[Records from a data source]
#####
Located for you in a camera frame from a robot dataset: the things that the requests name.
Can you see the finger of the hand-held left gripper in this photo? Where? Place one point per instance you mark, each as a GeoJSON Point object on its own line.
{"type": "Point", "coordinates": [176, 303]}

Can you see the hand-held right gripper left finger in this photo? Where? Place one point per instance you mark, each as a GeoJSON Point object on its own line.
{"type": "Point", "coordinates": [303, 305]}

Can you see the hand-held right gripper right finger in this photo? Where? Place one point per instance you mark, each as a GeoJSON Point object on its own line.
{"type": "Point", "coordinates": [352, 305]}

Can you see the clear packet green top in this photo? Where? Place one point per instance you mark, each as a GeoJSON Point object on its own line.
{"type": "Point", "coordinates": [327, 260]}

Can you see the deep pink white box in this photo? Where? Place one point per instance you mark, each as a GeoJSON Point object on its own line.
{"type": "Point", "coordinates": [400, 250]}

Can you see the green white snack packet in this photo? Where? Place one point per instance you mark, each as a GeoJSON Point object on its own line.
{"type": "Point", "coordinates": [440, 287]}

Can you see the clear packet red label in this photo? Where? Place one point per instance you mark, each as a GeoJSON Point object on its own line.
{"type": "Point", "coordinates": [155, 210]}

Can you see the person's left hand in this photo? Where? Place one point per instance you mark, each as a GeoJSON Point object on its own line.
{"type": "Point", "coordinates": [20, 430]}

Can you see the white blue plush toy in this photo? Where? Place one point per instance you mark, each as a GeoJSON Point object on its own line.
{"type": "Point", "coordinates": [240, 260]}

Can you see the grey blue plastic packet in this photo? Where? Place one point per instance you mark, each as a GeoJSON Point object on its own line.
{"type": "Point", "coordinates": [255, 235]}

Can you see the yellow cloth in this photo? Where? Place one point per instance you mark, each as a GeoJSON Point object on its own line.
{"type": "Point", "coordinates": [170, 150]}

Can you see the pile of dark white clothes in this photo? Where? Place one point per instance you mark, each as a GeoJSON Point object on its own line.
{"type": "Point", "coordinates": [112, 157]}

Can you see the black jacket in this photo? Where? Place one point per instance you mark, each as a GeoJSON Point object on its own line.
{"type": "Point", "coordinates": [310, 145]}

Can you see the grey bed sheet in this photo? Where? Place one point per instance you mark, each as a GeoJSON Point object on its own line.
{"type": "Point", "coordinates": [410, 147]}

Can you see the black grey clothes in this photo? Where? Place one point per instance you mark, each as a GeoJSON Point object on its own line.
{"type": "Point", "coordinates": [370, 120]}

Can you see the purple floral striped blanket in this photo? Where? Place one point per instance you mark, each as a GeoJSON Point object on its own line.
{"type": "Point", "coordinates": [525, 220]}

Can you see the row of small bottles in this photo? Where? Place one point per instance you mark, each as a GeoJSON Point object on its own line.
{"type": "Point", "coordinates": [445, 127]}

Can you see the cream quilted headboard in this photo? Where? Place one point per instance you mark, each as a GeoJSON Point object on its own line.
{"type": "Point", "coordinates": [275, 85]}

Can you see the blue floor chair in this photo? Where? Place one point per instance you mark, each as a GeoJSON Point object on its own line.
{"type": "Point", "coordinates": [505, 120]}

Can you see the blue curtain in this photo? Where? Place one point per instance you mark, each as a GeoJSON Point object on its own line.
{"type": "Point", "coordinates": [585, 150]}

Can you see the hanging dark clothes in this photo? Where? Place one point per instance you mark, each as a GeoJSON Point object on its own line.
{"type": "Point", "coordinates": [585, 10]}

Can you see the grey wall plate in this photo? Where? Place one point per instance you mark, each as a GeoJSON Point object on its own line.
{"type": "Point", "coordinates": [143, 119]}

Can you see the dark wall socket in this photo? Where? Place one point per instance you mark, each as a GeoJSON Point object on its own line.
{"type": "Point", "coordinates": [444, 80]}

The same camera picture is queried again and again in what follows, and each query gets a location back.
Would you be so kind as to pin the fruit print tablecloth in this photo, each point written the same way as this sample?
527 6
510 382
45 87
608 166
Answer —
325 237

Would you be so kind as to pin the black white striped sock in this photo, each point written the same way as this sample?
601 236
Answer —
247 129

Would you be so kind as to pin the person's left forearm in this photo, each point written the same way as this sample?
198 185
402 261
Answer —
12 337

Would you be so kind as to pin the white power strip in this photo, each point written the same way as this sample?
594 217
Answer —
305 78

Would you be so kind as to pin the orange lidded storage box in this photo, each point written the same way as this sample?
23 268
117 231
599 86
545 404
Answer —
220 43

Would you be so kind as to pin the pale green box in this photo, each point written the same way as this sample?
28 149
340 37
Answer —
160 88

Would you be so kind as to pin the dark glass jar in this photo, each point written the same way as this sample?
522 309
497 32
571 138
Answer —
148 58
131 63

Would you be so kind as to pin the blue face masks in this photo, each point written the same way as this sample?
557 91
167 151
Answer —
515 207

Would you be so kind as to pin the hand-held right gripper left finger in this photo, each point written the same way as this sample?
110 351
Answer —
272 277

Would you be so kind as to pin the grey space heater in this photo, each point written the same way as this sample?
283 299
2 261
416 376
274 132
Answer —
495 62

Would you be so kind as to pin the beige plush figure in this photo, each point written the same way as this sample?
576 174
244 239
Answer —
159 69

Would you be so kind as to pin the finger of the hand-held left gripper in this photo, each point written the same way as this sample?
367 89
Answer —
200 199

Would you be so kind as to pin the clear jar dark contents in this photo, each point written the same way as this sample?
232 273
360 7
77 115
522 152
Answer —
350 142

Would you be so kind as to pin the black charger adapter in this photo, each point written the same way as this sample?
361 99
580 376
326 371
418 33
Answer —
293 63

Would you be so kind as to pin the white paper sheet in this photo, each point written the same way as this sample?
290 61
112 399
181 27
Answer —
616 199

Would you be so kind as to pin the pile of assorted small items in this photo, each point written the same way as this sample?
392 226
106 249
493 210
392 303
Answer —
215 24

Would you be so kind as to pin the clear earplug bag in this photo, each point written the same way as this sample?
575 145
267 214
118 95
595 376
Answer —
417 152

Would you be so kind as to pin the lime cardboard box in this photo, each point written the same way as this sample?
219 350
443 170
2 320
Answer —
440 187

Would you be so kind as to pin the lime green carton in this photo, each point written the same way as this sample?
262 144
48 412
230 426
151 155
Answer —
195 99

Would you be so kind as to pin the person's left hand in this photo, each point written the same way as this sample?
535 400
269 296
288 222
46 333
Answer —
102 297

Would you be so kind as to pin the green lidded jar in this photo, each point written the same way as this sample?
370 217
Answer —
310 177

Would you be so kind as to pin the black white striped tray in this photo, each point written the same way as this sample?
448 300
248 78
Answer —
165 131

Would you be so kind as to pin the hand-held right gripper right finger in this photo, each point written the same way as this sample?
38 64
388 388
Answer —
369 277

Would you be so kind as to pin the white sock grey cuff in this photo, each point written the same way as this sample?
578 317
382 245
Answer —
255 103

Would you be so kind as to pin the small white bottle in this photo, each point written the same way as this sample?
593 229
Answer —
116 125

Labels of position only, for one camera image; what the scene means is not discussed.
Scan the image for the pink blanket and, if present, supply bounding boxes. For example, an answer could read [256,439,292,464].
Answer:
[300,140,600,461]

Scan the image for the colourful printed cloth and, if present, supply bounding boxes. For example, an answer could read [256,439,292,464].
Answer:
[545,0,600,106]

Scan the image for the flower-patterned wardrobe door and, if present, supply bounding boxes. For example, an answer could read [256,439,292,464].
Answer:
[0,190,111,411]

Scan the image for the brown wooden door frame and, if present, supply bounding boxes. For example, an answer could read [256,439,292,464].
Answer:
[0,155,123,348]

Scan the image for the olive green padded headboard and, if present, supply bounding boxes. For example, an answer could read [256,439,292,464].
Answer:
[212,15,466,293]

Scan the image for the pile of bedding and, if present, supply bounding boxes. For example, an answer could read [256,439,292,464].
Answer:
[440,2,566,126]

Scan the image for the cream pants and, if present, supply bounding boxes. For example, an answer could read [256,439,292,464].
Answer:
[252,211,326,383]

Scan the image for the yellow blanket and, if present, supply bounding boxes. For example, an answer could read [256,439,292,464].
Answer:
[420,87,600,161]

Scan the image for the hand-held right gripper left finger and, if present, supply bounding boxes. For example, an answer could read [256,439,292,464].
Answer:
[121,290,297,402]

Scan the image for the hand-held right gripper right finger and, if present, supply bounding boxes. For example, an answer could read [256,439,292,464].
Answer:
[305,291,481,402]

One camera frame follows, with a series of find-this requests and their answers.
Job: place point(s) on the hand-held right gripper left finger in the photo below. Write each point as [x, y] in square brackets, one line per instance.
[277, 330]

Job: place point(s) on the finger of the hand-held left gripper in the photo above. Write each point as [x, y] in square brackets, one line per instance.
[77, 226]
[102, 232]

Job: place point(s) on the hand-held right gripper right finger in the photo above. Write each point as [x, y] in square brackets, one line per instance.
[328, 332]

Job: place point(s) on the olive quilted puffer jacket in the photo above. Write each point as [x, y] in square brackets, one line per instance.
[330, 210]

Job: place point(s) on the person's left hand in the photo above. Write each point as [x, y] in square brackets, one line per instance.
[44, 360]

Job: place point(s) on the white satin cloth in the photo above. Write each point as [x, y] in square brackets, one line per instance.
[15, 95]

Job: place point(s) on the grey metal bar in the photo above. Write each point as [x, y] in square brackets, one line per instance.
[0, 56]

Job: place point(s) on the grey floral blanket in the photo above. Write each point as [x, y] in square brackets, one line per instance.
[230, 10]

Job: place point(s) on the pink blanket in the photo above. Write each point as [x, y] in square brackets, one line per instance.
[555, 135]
#####
# How to complete this task
Could you copy exactly the lines from the one containing "Job: place point(s) on the pink" through the end of the records above, and nothing more?

# Answer section
Job: place point(s) on the pink blanket in the photo above. Write each point as [x, y] in square brackets, one line per instance.
[555, 135]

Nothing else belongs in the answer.